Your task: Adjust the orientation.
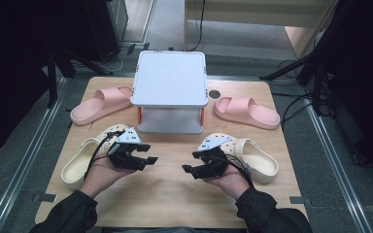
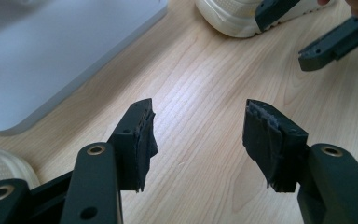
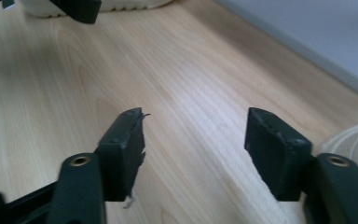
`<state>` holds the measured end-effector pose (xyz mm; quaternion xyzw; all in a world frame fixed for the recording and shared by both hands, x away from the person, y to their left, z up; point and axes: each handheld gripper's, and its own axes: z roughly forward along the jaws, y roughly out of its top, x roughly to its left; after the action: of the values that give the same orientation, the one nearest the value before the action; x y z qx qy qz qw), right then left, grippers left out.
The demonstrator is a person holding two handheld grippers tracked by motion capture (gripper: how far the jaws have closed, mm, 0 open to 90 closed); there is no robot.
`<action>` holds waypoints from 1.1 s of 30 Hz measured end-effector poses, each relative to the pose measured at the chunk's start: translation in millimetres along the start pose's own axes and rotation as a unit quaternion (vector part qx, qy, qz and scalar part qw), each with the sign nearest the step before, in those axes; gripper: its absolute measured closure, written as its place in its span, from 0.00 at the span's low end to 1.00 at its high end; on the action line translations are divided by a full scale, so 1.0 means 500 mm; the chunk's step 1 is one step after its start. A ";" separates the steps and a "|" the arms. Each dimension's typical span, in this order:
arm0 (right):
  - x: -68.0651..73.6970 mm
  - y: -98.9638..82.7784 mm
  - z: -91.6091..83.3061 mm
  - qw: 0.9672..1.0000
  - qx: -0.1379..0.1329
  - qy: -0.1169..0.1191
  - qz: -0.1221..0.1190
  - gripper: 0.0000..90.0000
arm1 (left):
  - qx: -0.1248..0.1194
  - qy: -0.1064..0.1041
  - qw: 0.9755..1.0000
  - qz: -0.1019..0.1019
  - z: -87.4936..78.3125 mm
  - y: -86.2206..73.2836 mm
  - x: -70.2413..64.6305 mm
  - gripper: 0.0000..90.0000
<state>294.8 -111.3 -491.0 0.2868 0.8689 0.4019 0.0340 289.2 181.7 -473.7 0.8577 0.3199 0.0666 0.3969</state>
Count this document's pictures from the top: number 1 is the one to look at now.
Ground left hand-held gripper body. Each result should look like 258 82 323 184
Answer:
106 126 144 172

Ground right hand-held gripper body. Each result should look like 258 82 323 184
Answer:
192 135 231 180

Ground cream clog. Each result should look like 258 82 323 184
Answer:
205 132 280 185
60 124 134 190

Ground pink slipper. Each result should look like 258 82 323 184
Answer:
213 95 281 131
69 84 134 126

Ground white plastic storage box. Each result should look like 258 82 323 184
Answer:
129 50 209 135

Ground person's right hand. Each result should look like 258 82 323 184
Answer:
203 163 253 201

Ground person's left hand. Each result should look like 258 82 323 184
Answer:
80 156 138 199

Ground black metal stand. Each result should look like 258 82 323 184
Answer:
47 48 111 110

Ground black tripod stand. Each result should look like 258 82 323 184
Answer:
259 0 348 85

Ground dark curtain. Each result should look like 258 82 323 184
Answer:
314 0 373 176
0 0 120 163

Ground wooden cabinet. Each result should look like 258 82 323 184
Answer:
184 0 339 59

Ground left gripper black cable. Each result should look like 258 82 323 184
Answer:
83 130 125 181

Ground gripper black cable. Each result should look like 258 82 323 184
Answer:
83 130 125 181
225 154 255 188

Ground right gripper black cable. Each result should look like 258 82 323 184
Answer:
225 154 255 188

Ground white floor cable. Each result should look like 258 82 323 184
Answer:
98 48 124 74

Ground black floor cables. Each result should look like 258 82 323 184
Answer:
280 91 315 125

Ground metal floor rail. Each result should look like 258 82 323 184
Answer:
304 96 372 233
0 77 71 233

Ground hanging black cable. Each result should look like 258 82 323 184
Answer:
192 0 207 52

■ EXERCISE ■
The entries above need to be transcribed exactly, with the images left out.

■ EXERCISE RESPONSE ■
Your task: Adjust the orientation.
`<state>` holds the measured end-effector pose (xyz mm; quaternion xyzw; all in a world frame fixed for the recording and shared by both hands, x away from the person, y to their left, z up; point and axes: each handheld gripper's, and its own axes: z roughly forward along the jaws, y roughly out of its top, x roughly to its left; after the action: of the values that give the same orientation, the one nearest the value before the action; x y z qx qy qz qw), right then left, grippers left out.
The demonstrator is a person holding two handheld grippers tracked by motion capture (gripper: how far the jaws have closed, mm, 0 open to 90 closed); there is no robot.
`<action>` holds waypoints from 1.1 s of 30 Hz measured end-effector poses, each relative to the pose measured at the chunk's start: translation in millimetres along the start pose's own axes and rotation as a unit quaternion (vector part qx, qy, qz and scalar part qw), each with the sign nearest the step before, in those axes; gripper: its absolute measured closure, written as its place in its span, from 0.00 at the span's low end to 1.00 at its high end; on the action line translations are divided by a full scale, so 1.0 means 500 mm; the chunk's step 1 is one step after its start. A ";" separates the steps and a "|" the arms. Each dimension's typical span, in this order:
arm0 (right):
  - x: -68.0651..73.6970 mm
  - y: -98.9638..82.7784 mm
  - z: -91.6091..83.3061 mm
  - qw: 0.9672..1.0000
  - qx: -0.1379..0.1329
  - qy: -0.1169..0.1191
  - qz: -0.1221..0.1190
  - gripper: 0.0000..90.0000
arm1 (left):
  - qx: -0.1248..0.1194
  - qy: -0.1064..0.1041
  - qw: 0.9755..1.0000
  - qz: -0.1019..0.1019
  - z: -87.4936..78.3125 mm
  - y: -86.2206..73.2836 mm
  - x: -70.2413..64.6305 mm
  - gripper: 0.0000..90.0000
<state>294.8 -111.3 -491.0 0.2868 0.8689 0.4019 0.0340 289.2 181.7 -473.7 0.8577 0.3199 0.0666 0.3969</state>
Count this document's pictures from the top: number 1 is the one to look at now.
Ground left hand-held gripper body. Each result should look like 258 82 323 184
Answer:
106 126 144 172

Ground right hand-held gripper body. Each result should look like 258 82 323 184
Answer:
192 135 231 180

Ground cream clog. Each result should look like 258 82 323 184
Answer:
205 132 280 185
60 124 134 190

Ground pink slipper. Each result should look like 258 82 323 184
Answer:
213 95 281 131
69 84 134 126

Ground white plastic storage box. Each result should look like 258 82 323 184
Answer:
129 50 209 135

Ground person's right hand. Each result should look like 258 82 323 184
Answer:
203 163 253 201

Ground person's left hand. Each result should look like 258 82 323 184
Answer:
80 156 138 199

Ground black metal stand. Each result should look like 258 82 323 184
Answer:
47 48 111 110

Ground black tripod stand. Each result should look like 258 82 323 184
Answer:
259 0 348 85

Ground dark curtain. Each result should look like 258 82 323 184
Answer:
314 0 373 176
0 0 120 163

Ground wooden cabinet. Each result should look like 258 82 323 184
Answer:
184 0 339 59

Ground left gripper black cable. Each result should look like 258 82 323 184
Answer:
83 130 125 181

Ground gripper black cable. Each result should look like 258 82 323 184
Answer:
83 130 125 181
225 154 255 188

Ground right gripper black cable. Each result should look like 258 82 323 184
Answer:
225 154 255 188

Ground white floor cable. Each result should look like 258 82 323 184
Answer:
98 48 124 74

Ground black floor cables. Each result should look like 258 82 323 184
Answer:
280 91 315 125

Ground metal floor rail. Each result should look like 258 82 323 184
Answer:
304 96 372 233
0 77 71 233

Ground hanging black cable. Each result should look like 258 82 323 184
Answer:
192 0 207 52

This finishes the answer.